El abogado Gutiérrez, que estaba montado en el dólar, se encontraba en su despacho de la Diagonal. Rondaba los cincuenta y no tenía otra cosa que hacer que sacar los juicios y pleitos adelante. Cuando acababa de trabajar, se dejaba caer por la sociedad gastronómica vasca de la calle Sicilia, donde iba a diario.

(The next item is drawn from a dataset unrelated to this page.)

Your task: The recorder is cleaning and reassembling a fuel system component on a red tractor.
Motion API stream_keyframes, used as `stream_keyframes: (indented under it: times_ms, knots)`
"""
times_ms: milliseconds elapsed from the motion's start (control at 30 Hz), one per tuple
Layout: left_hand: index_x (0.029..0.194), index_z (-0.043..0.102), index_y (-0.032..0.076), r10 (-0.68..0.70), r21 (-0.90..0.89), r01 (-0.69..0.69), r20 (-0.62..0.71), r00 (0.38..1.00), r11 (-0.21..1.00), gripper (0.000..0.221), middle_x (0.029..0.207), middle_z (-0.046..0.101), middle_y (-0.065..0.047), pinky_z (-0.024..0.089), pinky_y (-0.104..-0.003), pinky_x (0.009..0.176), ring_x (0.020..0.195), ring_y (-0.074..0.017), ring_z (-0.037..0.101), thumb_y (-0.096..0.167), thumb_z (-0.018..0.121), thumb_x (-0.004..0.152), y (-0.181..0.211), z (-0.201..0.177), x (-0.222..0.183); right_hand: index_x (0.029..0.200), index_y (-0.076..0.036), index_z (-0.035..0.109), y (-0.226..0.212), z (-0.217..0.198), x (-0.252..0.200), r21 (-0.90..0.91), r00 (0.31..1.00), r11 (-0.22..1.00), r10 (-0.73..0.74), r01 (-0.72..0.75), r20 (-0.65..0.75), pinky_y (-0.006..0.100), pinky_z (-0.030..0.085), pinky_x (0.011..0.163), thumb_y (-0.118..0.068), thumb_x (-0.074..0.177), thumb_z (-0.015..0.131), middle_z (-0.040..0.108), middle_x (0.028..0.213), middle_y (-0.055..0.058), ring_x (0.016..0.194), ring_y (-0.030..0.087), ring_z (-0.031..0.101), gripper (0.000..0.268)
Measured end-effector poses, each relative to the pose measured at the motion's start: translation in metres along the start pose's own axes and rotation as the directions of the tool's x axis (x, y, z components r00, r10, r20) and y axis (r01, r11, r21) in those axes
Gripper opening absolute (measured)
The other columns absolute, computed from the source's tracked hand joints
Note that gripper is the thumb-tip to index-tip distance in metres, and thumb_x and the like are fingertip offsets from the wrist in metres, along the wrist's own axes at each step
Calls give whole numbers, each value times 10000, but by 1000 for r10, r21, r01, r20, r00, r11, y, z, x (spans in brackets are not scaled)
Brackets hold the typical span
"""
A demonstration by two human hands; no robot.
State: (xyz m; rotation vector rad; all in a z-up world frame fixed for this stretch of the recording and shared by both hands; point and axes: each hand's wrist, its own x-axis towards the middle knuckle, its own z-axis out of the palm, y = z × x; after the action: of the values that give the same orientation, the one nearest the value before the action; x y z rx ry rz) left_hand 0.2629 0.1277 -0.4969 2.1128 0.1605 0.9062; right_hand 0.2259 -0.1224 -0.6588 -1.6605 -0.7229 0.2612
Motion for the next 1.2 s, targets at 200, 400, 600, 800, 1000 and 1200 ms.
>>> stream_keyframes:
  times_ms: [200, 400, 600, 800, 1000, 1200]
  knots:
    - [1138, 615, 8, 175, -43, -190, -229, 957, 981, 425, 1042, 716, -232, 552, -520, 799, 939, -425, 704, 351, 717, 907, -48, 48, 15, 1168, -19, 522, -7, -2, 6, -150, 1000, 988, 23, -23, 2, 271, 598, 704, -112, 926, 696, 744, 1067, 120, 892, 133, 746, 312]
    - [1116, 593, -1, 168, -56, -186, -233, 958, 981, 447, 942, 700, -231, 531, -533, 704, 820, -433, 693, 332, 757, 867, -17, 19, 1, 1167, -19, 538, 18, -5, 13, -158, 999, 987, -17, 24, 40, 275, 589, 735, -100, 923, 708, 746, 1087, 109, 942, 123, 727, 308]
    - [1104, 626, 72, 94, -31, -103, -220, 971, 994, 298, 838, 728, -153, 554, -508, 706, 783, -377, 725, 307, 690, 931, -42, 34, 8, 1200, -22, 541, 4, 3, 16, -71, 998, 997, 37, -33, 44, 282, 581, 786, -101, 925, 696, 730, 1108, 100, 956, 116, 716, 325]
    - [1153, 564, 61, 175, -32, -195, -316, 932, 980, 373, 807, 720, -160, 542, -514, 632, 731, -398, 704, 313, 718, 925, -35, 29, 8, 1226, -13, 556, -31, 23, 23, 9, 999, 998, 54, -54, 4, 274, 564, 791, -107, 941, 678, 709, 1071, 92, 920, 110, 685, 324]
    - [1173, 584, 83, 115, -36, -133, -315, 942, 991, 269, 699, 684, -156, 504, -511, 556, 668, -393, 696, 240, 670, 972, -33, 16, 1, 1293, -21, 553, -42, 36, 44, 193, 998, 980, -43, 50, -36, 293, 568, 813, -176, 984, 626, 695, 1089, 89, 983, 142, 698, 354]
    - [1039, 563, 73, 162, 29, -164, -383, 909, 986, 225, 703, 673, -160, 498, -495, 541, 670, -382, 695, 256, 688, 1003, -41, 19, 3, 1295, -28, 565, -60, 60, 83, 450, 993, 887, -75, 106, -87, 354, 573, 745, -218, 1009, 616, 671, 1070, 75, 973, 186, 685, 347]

Tenía su cartera de clientes entre la elite de la Zona Alta y también algún pleito en el barrio donde nació. Allí desde muy  niño, se dedicaba a vender fruta con su padre en el mercado de abastos.
 Esta vez solicitaba de él los servicios Dª Leonor, vecina de ochenta años, viuda y con una hija muy agraciada algo más joven que el abogado Gutiérrez.

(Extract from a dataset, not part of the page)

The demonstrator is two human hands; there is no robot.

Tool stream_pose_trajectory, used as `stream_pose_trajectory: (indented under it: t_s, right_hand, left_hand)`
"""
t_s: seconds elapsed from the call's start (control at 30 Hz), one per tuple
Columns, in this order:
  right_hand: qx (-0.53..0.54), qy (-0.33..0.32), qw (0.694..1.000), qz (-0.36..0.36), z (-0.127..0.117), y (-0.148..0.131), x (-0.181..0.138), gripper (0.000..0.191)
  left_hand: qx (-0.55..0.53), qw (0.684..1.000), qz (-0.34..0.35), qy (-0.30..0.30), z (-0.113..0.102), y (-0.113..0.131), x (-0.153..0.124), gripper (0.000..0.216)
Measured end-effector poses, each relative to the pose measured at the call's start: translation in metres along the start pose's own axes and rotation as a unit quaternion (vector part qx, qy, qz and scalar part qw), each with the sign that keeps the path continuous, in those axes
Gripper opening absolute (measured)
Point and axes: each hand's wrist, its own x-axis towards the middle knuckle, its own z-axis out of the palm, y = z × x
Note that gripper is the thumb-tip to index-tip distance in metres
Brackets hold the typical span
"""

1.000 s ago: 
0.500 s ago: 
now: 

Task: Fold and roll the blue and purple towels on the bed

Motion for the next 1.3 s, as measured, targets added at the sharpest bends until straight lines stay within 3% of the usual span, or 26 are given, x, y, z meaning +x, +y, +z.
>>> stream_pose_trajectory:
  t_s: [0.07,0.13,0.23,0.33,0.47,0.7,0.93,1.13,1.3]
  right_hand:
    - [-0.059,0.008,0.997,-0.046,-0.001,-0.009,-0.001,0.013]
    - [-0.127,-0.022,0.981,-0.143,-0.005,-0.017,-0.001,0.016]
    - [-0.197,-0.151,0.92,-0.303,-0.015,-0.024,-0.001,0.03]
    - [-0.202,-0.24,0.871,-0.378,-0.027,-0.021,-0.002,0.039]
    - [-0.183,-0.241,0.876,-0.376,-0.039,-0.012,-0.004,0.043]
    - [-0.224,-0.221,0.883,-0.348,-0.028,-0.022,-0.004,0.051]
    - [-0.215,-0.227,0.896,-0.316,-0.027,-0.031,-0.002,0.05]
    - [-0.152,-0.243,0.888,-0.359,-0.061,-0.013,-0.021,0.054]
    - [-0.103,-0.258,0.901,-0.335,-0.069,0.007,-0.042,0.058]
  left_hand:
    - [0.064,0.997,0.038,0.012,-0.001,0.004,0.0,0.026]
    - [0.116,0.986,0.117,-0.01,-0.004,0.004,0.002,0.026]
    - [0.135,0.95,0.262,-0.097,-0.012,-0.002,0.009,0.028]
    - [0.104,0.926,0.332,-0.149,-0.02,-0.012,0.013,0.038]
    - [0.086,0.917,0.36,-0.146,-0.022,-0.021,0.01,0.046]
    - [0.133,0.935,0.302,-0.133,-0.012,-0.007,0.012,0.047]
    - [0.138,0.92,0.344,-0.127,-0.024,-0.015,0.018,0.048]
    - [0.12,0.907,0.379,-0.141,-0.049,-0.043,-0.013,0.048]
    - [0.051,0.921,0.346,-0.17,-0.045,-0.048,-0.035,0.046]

Las horas que pasaba en su despacho de la Diagonal se distraía  de sus quehaceres con el cuadro que tenía delante, una dama vestida de novia. Mamá,  padre me contó que no estábais casados, que  sólo os juntasteis nada más.  Tú eras más que  una pobre campesina, a la que  padre  recogió para no estar solo en el puesto de fruta.

 El teléfono lo sacó de su ensimismamiento.

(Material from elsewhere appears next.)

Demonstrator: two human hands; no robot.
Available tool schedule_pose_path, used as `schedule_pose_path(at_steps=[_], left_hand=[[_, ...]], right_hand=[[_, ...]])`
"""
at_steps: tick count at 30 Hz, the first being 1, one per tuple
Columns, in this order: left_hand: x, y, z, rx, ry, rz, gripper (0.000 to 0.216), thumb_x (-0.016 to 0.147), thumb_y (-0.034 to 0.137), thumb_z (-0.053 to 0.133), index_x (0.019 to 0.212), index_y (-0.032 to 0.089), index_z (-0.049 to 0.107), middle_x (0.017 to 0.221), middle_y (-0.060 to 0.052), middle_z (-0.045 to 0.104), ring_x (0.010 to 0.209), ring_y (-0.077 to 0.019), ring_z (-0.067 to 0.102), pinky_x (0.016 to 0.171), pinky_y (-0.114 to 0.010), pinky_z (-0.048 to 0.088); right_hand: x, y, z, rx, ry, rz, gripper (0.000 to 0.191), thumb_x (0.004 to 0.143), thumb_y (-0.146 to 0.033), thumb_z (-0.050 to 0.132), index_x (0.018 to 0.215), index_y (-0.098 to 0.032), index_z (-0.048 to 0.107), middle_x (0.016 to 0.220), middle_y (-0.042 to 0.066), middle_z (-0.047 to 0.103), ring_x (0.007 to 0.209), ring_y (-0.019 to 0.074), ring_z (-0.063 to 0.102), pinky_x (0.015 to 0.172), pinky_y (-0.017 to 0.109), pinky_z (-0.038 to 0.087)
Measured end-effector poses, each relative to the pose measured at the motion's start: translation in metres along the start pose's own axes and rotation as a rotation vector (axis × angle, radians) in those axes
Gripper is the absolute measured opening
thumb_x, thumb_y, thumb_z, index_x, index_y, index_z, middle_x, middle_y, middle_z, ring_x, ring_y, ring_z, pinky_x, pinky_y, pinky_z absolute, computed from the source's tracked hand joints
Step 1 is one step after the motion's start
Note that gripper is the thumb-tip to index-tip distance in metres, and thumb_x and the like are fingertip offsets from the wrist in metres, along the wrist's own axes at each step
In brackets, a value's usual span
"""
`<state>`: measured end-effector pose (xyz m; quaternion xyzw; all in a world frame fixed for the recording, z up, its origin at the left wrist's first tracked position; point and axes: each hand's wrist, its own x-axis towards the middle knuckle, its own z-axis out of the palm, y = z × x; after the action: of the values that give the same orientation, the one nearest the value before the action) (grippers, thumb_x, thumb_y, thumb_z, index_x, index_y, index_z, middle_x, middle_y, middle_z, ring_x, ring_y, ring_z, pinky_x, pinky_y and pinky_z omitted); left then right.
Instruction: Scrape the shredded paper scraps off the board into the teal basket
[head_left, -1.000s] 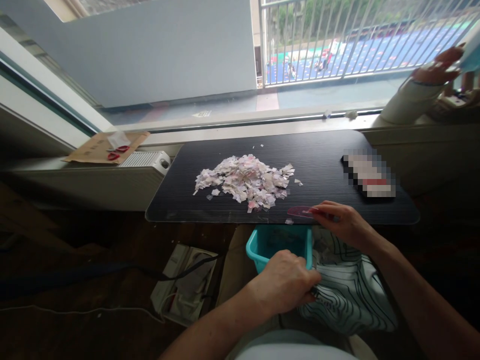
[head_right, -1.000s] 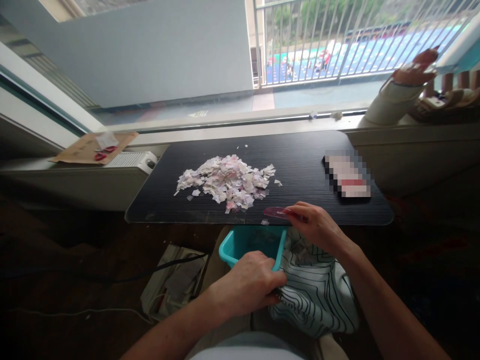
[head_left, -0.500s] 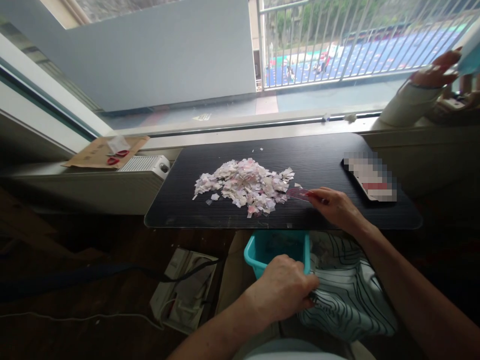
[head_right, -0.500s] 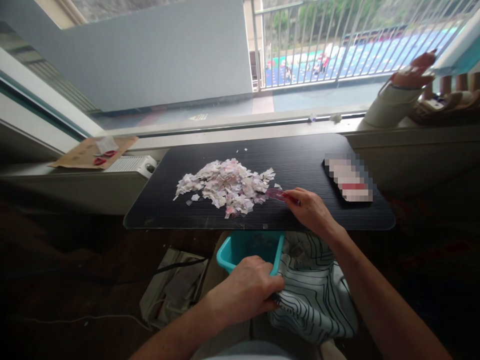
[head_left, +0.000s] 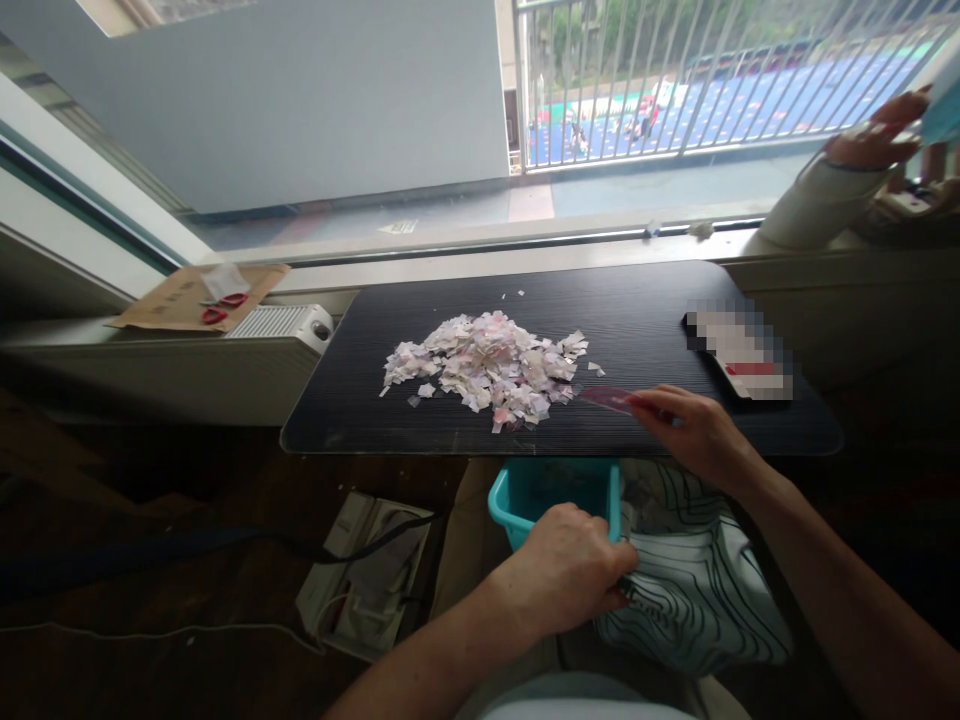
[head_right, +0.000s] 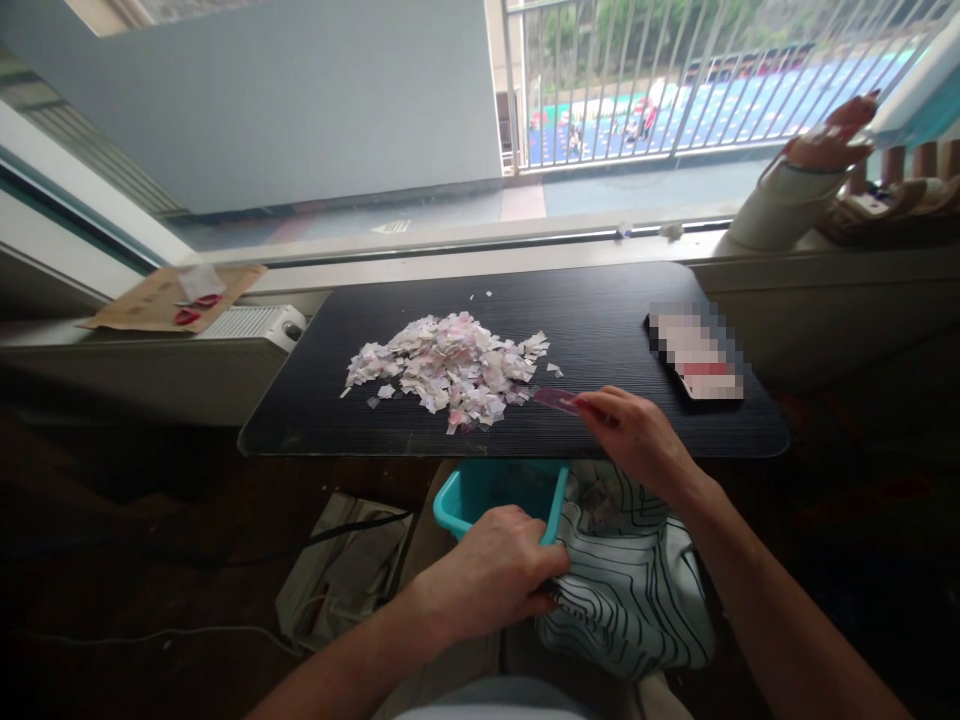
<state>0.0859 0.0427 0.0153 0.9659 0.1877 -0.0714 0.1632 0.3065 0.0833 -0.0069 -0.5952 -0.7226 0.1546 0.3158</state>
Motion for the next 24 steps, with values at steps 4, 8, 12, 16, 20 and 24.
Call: schedule_pose_path(at_steps=[4, 8, 12, 16, 20, 24], left_hand=[[-0.002, 0.003, -0.002, 0.001, -0.011, -0.001, 0.025, 0.080, 0.044, 0.067, 0.084, 0.020, 0.060, 0.076, -0.002, 0.063, 0.070, -0.0210, 0.061, 0.063, -0.031, 0.045], [-0.003, 0.003, -0.001, -0.003, -0.008, -0.005, 0.025, 0.080, 0.044, 0.066, 0.084, 0.020, 0.060, 0.075, -0.002, 0.063, 0.069, -0.0210, 0.061, 0.063, -0.031, 0.045], [-0.004, 0.002, 0.001, -0.004, 0.010, -0.011, 0.025, 0.081, 0.044, 0.066, 0.084, 0.020, 0.060, 0.075, -0.003, 0.063, 0.070, -0.0211, 0.061, 0.063, -0.030, 0.045], [-0.009, -0.001, 0.003, -0.004, 0.028, -0.018, 0.025, 0.081, 0.045, 0.065, 0.084, 0.020, 0.061, 0.074, -0.002, 0.064, 0.069, -0.0205, 0.061, 0.061, -0.029, 0.044], [-0.018, -0.004, 0.003, 0.010, 0.047, -0.056, 0.025, 0.079, 0.045, 0.066, 0.084, 0.021, 0.061, 0.074, -0.002, 0.064, 0.069, -0.0208, 0.062, 0.061, -0.029, 0.044], [-0.028, -0.005, 0.005, -0.019, 0.056, -0.095, 0.025, 0.079, 0.046, 0.066, 0.082, 0.021, 0.061, 0.073, -0.001, 0.063, 0.069, -0.0210, 0.062, 0.061, -0.029, 0.045]], right_hand=[[0.027, 0.017, 0.005, -0.101, 0.064, 0.001, 0.029, 0.088, -0.035, 0.048, 0.096, -0.019, 0.071, 0.081, 0.005, 0.066, 0.059, 0.0131, 0.054, 0.061, 0.027, 0.043], [0.020, 0.014, 0.002, -0.087, -0.031, -0.031, 0.027, 0.088, -0.035, 0.049, 0.093, -0.020, 0.071, 0.082, 0.004, 0.067, 0.062, 0.0137, 0.057, 0.060, 0.026, 0.044], [-0.011, -0.010, -0.002, 0.006, -0.190, -0.072, 0.024, 0.089, -0.033, 0.048, 0.091, -0.022, 0.069, 0.083, 0.004, 0.066, 0.066, 0.0142, 0.058, 0.062, 0.025, 0.046], [-0.026, -0.031, 0.000, 0.073, -0.342, -0.122, 0.022, 0.090, -0.030, 0.048, 0.091, -0.022, 0.068, 0.081, 0.003, 0.065, 0.065, 0.0132, 0.058, 0.059, 0.024, 0.045], [-0.010, -0.027, 0.004, 0.016, -0.190, -0.084, 0.022, 0.089, -0.033, 0.049, 0.090, -0.021, 0.067, 0.079, 0.003, 0.064, 0.062, 0.0132, 0.055, 0.058, 0.025, 0.044], [0.002, -0.019, 0.006, -0.107, -0.052, -0.031, 0.022, 0.087, -0.033, 0.051, 0.092, -0.020, 0.068, 0.079, 0.004, 0.065, 0.061, 0.0143, 0.056, 0.059, 0.027, 0.044]])
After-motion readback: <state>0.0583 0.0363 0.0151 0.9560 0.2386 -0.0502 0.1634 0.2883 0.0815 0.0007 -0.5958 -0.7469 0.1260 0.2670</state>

─Dª Leonor no hace falta que coja un taxi para venir a mi despacho. Por la amistad que nos une, iré yo personalmente. Pero, dígame ¿cómo está su hija Rosita?

─ ¡Ay, hijo mío! cuanto te lo agradezco. Tengo tan mal las piernas  que casi no salgo de casa me cuesta mucho moverme. Rosita preparará unos dulces y tomaremos el café los tres.
Con su traje de chaqueta comprado en Londres y una de sus trescientas sesenta y cinco  corbatas─ tenía una para cada día del año─, el abogado ojeó unos documentos y, con su estilográfica, anotó algo en su agenda marrón. Luego se levantó del sillón, eran ya las cinco de la tarde.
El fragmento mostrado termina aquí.